## Requirement
What you return should be the lines of the data containing "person", each in full.
━━━ Collected data
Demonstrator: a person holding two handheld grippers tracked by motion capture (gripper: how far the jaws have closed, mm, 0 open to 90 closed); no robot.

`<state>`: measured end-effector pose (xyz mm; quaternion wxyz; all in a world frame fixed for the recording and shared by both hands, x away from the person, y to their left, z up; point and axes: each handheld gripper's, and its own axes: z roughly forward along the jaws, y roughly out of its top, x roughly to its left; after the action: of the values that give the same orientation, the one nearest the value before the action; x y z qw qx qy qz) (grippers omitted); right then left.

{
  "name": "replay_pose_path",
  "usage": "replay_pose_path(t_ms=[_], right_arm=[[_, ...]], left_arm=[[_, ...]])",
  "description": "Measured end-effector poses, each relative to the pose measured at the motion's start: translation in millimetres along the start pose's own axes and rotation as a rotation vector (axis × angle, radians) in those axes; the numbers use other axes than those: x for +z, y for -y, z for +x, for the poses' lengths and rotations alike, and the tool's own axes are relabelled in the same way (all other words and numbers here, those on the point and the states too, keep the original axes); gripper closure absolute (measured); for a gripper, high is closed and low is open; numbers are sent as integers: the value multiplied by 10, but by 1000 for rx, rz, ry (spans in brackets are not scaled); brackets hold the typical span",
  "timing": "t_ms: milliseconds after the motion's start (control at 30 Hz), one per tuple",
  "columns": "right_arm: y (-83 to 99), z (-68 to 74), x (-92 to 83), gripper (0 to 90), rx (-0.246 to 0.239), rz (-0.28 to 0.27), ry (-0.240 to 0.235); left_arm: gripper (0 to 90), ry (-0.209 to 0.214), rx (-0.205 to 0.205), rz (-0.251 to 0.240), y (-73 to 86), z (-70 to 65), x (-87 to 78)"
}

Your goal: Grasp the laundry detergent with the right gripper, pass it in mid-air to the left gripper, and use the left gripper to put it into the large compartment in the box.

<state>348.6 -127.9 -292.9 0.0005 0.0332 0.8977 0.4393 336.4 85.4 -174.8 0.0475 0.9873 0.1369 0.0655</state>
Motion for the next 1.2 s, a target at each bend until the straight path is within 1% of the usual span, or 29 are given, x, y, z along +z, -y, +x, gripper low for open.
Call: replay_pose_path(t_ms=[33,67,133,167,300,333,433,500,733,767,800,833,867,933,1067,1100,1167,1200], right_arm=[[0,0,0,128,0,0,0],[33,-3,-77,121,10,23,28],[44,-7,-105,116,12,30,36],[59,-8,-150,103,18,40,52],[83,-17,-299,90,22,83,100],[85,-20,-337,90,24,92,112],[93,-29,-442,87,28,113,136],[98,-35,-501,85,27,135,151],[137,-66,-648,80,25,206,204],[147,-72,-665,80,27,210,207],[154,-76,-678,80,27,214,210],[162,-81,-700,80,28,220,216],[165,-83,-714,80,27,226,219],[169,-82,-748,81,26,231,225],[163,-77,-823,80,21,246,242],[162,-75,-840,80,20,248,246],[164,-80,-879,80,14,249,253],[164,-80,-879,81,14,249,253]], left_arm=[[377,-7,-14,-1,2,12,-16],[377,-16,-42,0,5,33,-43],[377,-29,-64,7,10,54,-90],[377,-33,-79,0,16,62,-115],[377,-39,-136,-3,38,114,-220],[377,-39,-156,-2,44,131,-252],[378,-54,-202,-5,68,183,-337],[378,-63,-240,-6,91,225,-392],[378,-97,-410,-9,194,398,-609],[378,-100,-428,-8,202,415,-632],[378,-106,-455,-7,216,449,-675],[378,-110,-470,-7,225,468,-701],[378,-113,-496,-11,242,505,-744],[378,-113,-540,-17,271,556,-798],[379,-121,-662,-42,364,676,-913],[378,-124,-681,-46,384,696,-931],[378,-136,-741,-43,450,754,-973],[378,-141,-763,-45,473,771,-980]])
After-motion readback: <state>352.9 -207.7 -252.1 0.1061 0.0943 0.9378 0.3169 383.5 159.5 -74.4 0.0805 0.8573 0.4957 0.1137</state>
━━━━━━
## Output below
Demonstrator: a person holding two handheld grippers tracked by motion capture (gripper: how far the jaws have closed, mm, 0 open to 90 closed); no robot.
`<state>`: measured end-effector pose (xyz mm; quaternion wxyz; all in a world frame fixed for the recording and shared by both hands, x away from the person, y to their left, z up; point and axes: each handheld gripper's, and its own axes: z roughly forward along the jaws, y roughly out of its top, x roughly to its left; after the action: of the values that give the same orientation, the one nearest the value before the action; x y z qw qx qy qz) (grippers omitted); right then left.

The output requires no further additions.